As a teenager I tried sneaking my mother’s drinks away from her and watering them down. (I thought I was being helpful.) And during my first year of college I told her how much I disliked it — and her — when she drank. She knew she had hurt me: I’ve put you through a lot of pain. But she also made it clear she had no intention of stopping: I wish I could promise you that I’d stop drinking.

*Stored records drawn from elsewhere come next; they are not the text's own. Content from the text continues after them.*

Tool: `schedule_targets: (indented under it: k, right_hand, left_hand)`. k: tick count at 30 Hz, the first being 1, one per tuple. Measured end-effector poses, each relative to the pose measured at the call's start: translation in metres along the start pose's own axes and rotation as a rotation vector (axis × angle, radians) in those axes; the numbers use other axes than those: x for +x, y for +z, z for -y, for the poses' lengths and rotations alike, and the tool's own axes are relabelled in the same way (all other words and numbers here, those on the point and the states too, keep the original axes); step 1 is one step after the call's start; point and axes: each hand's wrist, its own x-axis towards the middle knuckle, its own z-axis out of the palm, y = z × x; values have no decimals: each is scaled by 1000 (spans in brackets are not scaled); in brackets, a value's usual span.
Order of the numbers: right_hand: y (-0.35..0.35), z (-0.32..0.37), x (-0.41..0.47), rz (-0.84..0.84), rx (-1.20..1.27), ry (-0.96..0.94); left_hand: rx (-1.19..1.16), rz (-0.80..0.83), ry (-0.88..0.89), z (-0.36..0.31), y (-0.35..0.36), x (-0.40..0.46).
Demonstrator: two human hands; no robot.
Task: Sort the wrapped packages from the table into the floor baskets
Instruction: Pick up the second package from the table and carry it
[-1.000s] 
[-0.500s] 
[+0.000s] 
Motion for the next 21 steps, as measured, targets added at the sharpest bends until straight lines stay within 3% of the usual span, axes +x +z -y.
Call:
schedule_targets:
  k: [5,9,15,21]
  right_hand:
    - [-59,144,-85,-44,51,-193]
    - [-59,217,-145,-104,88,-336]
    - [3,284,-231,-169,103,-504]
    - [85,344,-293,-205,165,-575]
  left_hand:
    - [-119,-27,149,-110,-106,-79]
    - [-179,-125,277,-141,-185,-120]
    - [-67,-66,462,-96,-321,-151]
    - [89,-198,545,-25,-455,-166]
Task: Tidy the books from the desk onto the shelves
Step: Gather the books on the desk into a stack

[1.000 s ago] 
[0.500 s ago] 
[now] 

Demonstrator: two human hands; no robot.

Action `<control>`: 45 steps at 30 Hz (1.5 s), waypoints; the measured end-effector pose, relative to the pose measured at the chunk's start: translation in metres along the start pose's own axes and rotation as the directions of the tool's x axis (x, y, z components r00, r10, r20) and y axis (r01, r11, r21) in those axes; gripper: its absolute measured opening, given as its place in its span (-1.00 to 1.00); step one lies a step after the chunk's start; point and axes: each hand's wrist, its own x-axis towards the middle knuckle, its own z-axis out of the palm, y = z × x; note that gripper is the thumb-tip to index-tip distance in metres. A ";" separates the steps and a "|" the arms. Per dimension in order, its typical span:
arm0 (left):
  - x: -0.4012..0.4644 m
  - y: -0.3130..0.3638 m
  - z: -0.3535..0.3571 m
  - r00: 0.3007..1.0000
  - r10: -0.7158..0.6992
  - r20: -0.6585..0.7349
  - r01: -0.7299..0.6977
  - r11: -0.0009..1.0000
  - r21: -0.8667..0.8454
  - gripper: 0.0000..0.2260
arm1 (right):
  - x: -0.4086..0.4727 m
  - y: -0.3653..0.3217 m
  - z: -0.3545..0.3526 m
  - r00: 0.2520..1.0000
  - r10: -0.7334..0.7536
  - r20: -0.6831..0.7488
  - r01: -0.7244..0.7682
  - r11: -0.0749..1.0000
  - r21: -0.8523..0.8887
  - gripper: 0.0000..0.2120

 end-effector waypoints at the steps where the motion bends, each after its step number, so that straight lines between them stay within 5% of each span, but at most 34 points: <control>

But I wouldn’t be honest to make such a promise.
As the years progressed, my mother drank more and more until gradually the boundaries between my daytime mother and my nighttime mother blurred. I remember calling her at 10 AM one morning (I had long since stopped calling her in the evenings), and her speech was already — or maybe still — slurred.
A couple of months before she died, she was admitted to the hospital for a heart problem. I have fond memories of her time there because, for that brief period, without access to alcohol, my daytime mother returned.
Now she has returned again, through her letters. Letters in which she’s searching for her keys, dropped in the snow on her walk home from work. Or she’s hiking in Yosemite with my father, arriving at a dried-up lake, too tired to try another trail, wishing she’d had a better map. Or she’s reaching into the cupboard for something only to discover dozens of spider-egg sacs. (The cookies I was going to bake for you will have to wait.) Letters in which it’s raining again and the birds are staying away, or it’s sunny and they’re coming back.